Segment Open

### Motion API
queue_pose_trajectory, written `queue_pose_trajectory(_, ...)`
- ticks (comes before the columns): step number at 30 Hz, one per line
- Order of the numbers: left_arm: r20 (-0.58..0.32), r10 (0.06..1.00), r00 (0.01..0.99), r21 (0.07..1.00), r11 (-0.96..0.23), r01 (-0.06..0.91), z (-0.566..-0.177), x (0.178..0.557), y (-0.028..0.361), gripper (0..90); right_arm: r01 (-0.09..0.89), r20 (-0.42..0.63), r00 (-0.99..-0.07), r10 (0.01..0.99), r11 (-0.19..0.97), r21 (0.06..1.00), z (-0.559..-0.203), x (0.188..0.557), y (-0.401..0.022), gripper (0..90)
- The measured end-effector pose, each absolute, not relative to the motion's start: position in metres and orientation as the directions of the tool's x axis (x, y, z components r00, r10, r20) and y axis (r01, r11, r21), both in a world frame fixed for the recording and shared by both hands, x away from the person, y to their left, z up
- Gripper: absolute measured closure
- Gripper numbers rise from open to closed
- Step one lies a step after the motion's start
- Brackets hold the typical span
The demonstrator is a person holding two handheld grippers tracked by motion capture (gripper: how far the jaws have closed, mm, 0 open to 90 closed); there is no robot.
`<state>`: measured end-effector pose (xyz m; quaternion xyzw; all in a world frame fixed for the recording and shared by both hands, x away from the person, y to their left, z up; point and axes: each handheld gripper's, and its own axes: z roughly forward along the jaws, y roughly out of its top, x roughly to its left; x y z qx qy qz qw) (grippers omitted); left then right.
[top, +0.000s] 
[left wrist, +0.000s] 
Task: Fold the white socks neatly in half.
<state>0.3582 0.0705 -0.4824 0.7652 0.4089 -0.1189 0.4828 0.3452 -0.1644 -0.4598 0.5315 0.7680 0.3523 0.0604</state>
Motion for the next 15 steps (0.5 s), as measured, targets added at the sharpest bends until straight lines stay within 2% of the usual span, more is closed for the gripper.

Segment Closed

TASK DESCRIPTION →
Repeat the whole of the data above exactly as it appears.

SOLUTION TO THIS TASK →
### Motion API
queue_pose_trajectory, written `queue_pose_trajectory(_, ...)`
- ticks (comes before the columns): step number at 30 Hz, one per line
- Order of the numbers: left_arm: r20 (-0.58..0.32), r10 (0.06..1.00), r00 (0.01..0.99), r21 (0.07..1.00), r11 (-0.96..0.23), r01 (-0.06..0.91), z (-0.566..-0.177), x (0.178..0.557), y (-0.028..0.361), gripper (0..90); right_arm: r01 (-0.09..0.89), r20 (-0.42..0.63), r00 (-0.99..-0.07), r10 (0.01..0.99), r11 (-0.19..0.97), r21 (0.06..1.00), z (-0.559..-0.203), x (0.188..0.557), y (-0.401..0.022), gripper (0..90)
- The measured end-effector pose, each absolute, not relative to the motion's start: position in metres and orientation as the directions of the tool's x axis (x, y, z components r00, r10, r20) and y axis (r01, r11, r21), both in a world frame fixed for the recording and shared by both hands, x away from the person, y to their left, z up
- Gripper: absolute measured closure
- Gripper numbers rise from open to closed
- Step one lies a step after the motion's start
- Brackets hold the typical span
The demonstrator is a person holding two handheld grippers tracked by motion capture (gripper: how far the jaws have closed, mm, 0 open to 90 closed); there is no robot.
`<state>`: measured end-effector pose (xyz m; quaternion xyzw; all in a world frame fixed for the recording and shared by both hands, x away from the person, y to their left, z up; point and axes: each handheld gripper's, and its own axes: z roughly forward along the jaws, y roughly out of its top, x roughly to its left; x y z qx qy qz qw) (grippers omitted); left then right.
[top, +0.000s] 
[left wrist, +0.000s] 
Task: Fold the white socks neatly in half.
<state>0.3582 0.0705 -0.4824 0.7652 0.4089 -0.1189 0.4828 0.3452 -0.1644 -0.4598 0.5315 0.7680 0.3523 0.0604</state>
Motion for the next 15 steps (0.5 s), as measured, targets added at the sharpest bends until straight lines stay within 2% of the usual span, more is closed for the gripper.

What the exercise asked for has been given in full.